* The task: Copy out lines with the word "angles" from the material that follows.

* Data:
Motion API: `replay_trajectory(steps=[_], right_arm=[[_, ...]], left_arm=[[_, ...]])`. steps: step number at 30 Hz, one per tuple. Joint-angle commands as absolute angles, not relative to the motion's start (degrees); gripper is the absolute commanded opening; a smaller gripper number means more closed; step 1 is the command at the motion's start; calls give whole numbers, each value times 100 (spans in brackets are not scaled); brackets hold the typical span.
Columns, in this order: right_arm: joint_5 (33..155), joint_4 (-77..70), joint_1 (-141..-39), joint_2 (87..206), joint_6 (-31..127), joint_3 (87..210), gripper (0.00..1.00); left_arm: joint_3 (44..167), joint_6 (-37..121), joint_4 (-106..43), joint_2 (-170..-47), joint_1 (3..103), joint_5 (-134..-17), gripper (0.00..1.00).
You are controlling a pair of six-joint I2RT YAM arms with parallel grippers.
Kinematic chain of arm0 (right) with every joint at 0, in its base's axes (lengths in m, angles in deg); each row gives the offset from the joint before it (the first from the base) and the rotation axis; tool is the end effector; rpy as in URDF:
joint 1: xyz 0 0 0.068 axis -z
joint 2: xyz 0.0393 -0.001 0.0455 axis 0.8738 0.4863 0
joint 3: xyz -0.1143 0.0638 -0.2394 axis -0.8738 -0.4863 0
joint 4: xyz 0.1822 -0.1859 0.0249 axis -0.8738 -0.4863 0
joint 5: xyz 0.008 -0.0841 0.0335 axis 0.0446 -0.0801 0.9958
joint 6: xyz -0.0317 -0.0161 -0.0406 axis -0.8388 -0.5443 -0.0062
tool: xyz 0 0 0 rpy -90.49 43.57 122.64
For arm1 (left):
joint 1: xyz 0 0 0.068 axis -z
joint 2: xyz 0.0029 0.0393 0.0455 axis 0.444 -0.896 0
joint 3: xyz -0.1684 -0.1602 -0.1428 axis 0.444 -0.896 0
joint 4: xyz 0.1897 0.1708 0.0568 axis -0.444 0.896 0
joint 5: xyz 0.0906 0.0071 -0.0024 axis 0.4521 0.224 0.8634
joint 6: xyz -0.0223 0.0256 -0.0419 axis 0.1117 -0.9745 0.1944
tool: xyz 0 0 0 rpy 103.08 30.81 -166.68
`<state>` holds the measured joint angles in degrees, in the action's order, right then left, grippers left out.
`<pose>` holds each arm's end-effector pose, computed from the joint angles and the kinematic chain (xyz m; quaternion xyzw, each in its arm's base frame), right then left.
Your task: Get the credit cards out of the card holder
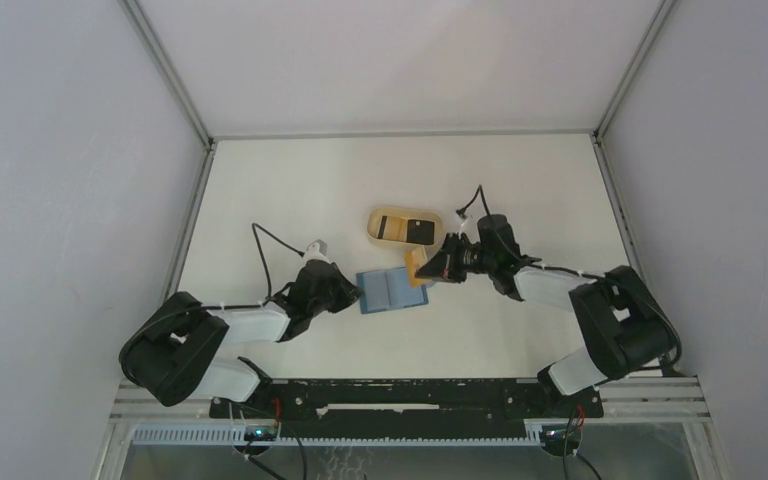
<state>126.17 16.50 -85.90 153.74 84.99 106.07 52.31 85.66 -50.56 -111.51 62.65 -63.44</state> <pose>0.2467 0.1401 0.1484 -0.0153 0.8526 0.4915 0.1765 0.1856 -0.1332 0.1215 -0.1647 0.8868 -0.2878 0.3219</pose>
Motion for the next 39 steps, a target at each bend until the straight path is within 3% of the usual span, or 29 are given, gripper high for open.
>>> replay_trajectory(steps=[1, 18, 39], right_arm=[[12120, 1527, -8621, 14765, 8551, 11260, 0], [11550, 2046, -8725, 17309, 9946, 13216, 0], [11340, 1661, -8954, 18052, 9996, 13890, 0]], left_arm=[[5128, 8337, -4119, -11419, 6274, -6301, 0], [5318, 8130, -4201, -11414, 6272, -6510, 0], [5138, 8176, -4313, -11317, 6270, -6455, 0]])
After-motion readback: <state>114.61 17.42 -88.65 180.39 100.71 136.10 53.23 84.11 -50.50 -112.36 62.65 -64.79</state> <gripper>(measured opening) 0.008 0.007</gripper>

* Solution for this task:
Motion API: `replay_trajectory(steps=[_], right_arm=[[_, ...]], left_arm=[[_, ...]])`. steps: step number at 30 Hz, one per tuple. Joint-angle commands as absolute angles, not relative to the motion's start (degrees); gripper is the absolute commanded opening; a smaller gripper number means more closed; step 1 is the command at the motion's start; calls give whole numbers, each value times 100 (spans in brackets are not scaled); brackets hold the typical span.
Kinematic chain of arm0 (right) with every joint at 0, in its base's axes (lengths in m, angles in deg); each row gives the offset from the joint before it (the first from the base) and the rotation axis; tool is the end effector; rpy as in URDF:
`<state>` holds the measured joint angles in degrees, in the action's order, right then left, grippers left out.
`<pose>` holds each arm's end-effector pose, computed from the joint angles and the kinematic chain (xyz m; quaternion xyzw, each in its arm's base frame), right then left.

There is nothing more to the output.